Task prompt: The answer must consist of every line in the data that contains "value".

Data segment Block Start

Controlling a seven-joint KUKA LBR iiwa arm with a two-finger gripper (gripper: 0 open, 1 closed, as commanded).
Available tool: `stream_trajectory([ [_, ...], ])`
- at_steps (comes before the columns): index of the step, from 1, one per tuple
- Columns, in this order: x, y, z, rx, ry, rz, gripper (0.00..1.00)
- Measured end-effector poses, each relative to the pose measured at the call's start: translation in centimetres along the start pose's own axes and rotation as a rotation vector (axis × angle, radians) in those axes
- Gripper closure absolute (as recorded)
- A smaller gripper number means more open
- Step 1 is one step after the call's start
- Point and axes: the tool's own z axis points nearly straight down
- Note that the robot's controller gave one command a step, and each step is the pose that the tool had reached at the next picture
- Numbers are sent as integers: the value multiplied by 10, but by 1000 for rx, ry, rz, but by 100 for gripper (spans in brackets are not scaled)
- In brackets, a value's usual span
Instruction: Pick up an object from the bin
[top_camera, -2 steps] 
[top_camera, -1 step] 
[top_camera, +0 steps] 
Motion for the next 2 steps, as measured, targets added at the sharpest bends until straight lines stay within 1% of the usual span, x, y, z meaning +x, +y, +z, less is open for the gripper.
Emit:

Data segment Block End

Final answer:
- Numbers are sent as integers: the value multiplied by 10, but by 1000 for rx, ry, rz, but by 100 for gripper (spans in brackets are not scaled)
- In brackets, a value's usual span

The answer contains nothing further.